THE PROBLEM:
Filter the data for lines with the word "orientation", then copy every line so identified.

INFORMATION PROVIDED:
• • • • • • •
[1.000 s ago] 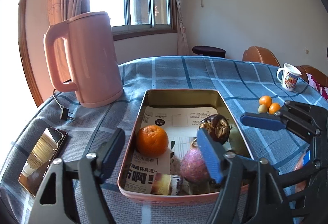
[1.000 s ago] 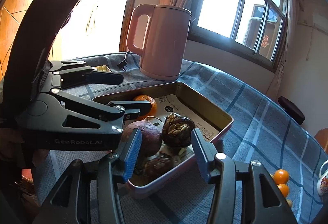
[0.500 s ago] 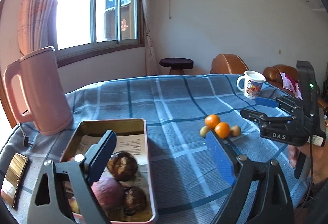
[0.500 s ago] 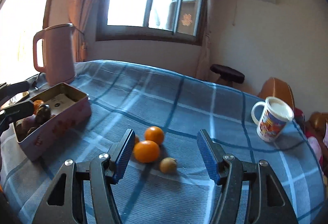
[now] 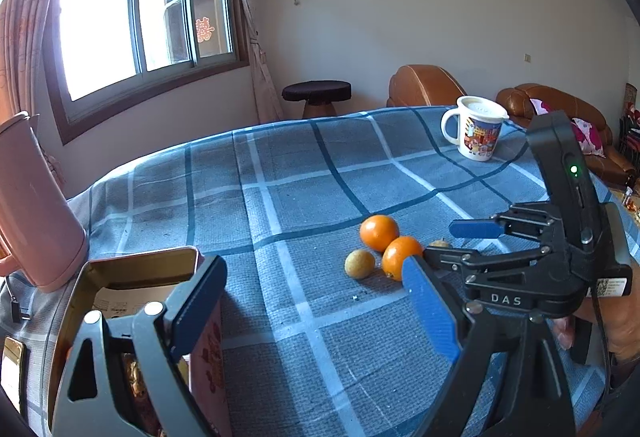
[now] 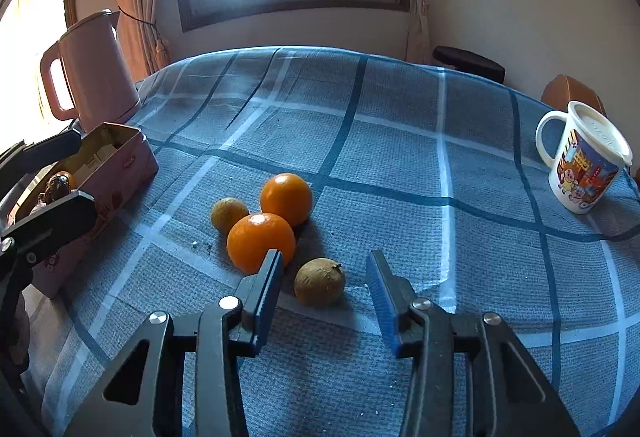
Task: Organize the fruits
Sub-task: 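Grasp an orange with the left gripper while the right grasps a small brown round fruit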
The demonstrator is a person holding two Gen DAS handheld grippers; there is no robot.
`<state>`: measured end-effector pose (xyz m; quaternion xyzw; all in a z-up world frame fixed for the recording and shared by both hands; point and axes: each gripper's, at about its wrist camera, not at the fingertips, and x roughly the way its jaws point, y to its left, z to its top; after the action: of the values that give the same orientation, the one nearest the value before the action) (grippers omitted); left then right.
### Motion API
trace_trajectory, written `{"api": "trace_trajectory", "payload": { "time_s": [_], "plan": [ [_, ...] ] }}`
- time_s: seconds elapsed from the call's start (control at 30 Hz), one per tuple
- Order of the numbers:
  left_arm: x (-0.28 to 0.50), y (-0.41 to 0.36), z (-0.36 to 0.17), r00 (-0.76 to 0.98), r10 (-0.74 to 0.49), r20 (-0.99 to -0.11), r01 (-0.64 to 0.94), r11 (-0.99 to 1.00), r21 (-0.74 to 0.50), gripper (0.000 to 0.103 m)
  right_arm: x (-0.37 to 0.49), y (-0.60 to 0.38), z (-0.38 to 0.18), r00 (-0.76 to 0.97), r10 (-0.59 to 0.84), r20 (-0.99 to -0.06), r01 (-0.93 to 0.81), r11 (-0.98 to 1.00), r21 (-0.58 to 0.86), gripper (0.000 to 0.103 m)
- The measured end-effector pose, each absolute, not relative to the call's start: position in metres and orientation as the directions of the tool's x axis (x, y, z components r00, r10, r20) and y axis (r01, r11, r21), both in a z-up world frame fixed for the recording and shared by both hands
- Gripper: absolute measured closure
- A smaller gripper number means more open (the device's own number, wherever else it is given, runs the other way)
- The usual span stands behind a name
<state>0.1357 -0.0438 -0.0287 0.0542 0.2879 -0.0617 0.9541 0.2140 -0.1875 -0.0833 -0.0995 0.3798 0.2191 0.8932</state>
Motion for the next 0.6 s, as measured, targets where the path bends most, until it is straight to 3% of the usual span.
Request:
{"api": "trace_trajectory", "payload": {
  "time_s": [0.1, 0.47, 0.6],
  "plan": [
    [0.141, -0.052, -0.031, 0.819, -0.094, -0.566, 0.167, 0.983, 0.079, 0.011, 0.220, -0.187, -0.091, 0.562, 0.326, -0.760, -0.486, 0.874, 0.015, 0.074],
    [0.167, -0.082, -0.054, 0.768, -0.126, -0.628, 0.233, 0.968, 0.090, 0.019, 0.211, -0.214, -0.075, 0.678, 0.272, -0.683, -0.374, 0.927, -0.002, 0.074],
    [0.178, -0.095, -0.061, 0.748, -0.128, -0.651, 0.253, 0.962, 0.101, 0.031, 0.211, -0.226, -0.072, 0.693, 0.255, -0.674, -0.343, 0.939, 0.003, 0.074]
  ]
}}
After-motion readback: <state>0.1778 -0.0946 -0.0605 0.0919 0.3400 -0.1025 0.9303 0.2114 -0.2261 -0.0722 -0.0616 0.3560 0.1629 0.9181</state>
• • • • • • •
RESPONSE:
`<state>`: measured end-effector pose (xyz m; quaternion xyzw; all in a z-up world frame fixed for the recording and shared by both hands; point and axes: each gripper's, at about its wrist camera, not at the fingertips, and x roughly the way its jaws point, y to its left, z to its top; after the action: of the values that give the same orientation, the one nearest the value before the action) (grippers omitted); left then right.
- The measured end-effector pose, each absolute, not relative to the call's start: position in metres and orientation as the directions of the tool's x axis (x, y, z components r00, r10, r20) and y axis (r01, r11, r21), both in a z-up world frame fixed for the recording and shared by both hands

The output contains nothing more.